Now that I have my final submission in and I’m just waiting for the results, my weekend is feeling quite empty. Sooo… I figured I’d start a discussion on some thoughts about the competition while we’re all still pretty engaged. Tbh, in 3 weeks, I will probably forget a lot of these so jotting them down somewhere is probably good .
/… Thoughts about technical aspects
For sure I think this was a challenge to a lot of participants. This has been largely mitigated by how responsive and helpful the various admins have been. to the folks at AIcrowd and Imperial College London.
I think a lot of the technical aspects have now been addressed/discussed, and the admins have a good idea of what should change to make the process easier, so I won’t repeat here (i.e. save model issues, different package versions allowed in the evaluation environment). My main pain point was with the preprocessing function. It doesn’t fit many of the major modeling frameworks to have the preprocessing not include the ydata. For example, @simon_coulombe’s xgboost start kit uses R’s tidymodels and he’s basically saving the preprocessing as an R object (rds) outside of the required functions and loading the object in the required preprocessing function. This separation of xdata and ydata also doesn’t work for steps like target encoding. By the way @simon_coulombe, I finally beat your xgboost model’s RMSE score with a not too complicated model… It really made my day .
Thoughts about data
I was super impressed with the data anonymization. Motor insurance is one of the insurance segments that you can still do a lot with modeling anonymized data. This would not be true for say Homeowners, where specific address is pretty key to modeling expected loss.
Predicting the Year 5 data is a cool idea. I wonder if some sort of customer churn idea could be introduced so there is no “data leakage”, since in the current setup, we know that all of the policies we are modeling have been with the insurance company for 5 years.
Another gripe I have with the preprocessing function is that the way this is setup, when the preprocessing is run Year 5 data, none of my engineered features based on prior years’ history will work. So, my only option is save a copy of the ~60K policy histories with my submission models in order to use the prior year features. I can’t do anything about the 40K policies that were in the RMSE/weekly profit, even though I should have access to their Years 1-4 history to predict Year 5.
It would be great if in addition to the claim_amount, we were also provided claim_count in the training data. Generally, frequency/severity models in the industry would look at counts of unique claim occurrences, not counts at the policy-year level. For example, it’d be helpful to see how many different claims added up to the claim_amount that we have for each policy-year.
The reinsurance aspect is interesting, but reinsurance is not typically at the individual policy level for motor insurance (at least not in the US, where I’m based) for personal auto. I understand the reason the capping was done, but no need to call it “reinsurance” . When the capping at 50K was introduced, it was not obvious to me that the training data was also changed. I have been running my models in Google Colab and it took me a full week to figure out that my models were changing because the training data I was downloading was changed to cap losses at 50K. Depending on the model, introducing this cap helps some and hurts others. I’d probably rather have the uncapped losses and let the participants decide if they want to cap to train their models, knowing that the evaluations will cap the losses. In my code, I actually have a cell that “uncaps” the losses back to the original training data that was available for download before the “reinsurance” introduction.

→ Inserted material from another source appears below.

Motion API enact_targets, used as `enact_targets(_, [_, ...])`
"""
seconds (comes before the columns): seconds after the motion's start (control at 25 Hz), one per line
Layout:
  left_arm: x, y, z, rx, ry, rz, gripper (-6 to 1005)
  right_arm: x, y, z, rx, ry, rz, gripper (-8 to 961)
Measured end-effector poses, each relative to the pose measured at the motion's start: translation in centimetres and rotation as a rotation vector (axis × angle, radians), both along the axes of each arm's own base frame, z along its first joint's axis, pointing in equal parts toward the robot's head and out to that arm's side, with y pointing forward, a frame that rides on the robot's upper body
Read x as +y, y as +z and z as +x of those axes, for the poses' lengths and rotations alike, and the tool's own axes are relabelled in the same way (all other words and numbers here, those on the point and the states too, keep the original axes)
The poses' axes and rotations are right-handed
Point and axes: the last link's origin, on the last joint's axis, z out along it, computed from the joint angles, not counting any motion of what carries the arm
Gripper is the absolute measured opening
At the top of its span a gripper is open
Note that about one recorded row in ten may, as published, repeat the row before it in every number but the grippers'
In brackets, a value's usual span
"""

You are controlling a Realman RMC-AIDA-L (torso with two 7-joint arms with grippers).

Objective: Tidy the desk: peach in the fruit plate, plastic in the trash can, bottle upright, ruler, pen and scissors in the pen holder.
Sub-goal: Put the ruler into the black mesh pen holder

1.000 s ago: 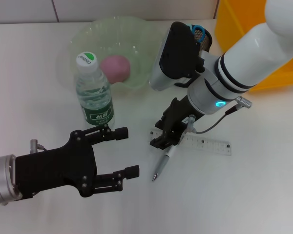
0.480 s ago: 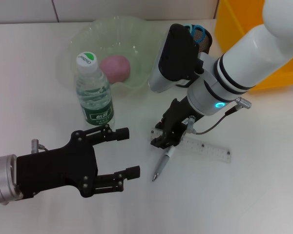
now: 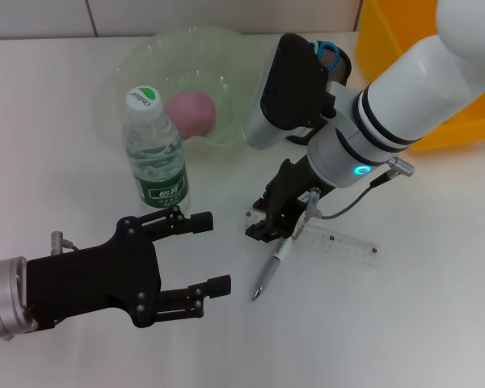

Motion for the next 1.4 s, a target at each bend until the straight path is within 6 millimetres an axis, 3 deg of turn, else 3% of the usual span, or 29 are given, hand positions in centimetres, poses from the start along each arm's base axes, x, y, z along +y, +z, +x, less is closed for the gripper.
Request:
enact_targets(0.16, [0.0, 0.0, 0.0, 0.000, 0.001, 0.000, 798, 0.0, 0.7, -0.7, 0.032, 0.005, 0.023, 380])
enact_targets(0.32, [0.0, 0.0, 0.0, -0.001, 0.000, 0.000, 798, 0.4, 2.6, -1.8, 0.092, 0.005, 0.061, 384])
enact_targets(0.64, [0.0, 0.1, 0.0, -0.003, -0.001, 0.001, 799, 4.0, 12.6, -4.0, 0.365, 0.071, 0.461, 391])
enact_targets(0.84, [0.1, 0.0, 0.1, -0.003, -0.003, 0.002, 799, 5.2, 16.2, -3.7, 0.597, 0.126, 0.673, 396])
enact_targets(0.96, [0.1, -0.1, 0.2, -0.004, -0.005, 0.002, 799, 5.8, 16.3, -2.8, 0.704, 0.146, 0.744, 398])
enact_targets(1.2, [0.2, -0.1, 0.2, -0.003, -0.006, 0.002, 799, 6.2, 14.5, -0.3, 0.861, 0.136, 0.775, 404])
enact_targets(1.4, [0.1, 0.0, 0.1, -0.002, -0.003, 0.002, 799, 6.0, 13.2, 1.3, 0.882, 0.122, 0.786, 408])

Thoughts about the weekly feedback
I think this is probably the area that has most room for improvement. The feedback is quite different from what a real insurance company would get from the market. The feedback has improved over the weeks, but this improvement was at the expense of consistency. Since this is a market based game, the consistency from the perspective of what do I think other competitors are reacting to is an important element of the game. Introducing new elements in the feedback makes this really challenging to think through.
All in all, I thought this was a great competition and I’m really glad I participated. I learned so much on modeling and how to consider pricing strategies. I’m very grateful for all the work that the admins put in, and props for coming up with such an intriguing competition!
I would disagree about Thoughts about data 1. Homeowners in at least in one country I know is much easier to model claims well compared to motor…
Motor which generates more premiums and competition is much harder in my opinion to model the claims especially as there is so much legislation etc in the background and professionals oversimplify the modelling.
@chezmoi I think @lolatu2 is referring more to the fact that if you try to remove personal information such as the address from property related data (e.g. home insurance), then you lose a lot of the signal, but in motor this is easier to do.
Am I the only one that thought about some external data, which I expect could bring in significant improvement in predictive power?
I explored that path (kind of seriously), but ultimately gave up because I’m cheap and felt it might be considered cheating , (even though I don’t recall seeing any restrictions on using external data).
What external data did you have in mind? I thought about using some sort of external data for trend and geography, but those attributes are pretty well anonymized. On the “rating variable” factors, those are calibrated to the rating plan, so they can’t easily be exported to be used in a different model.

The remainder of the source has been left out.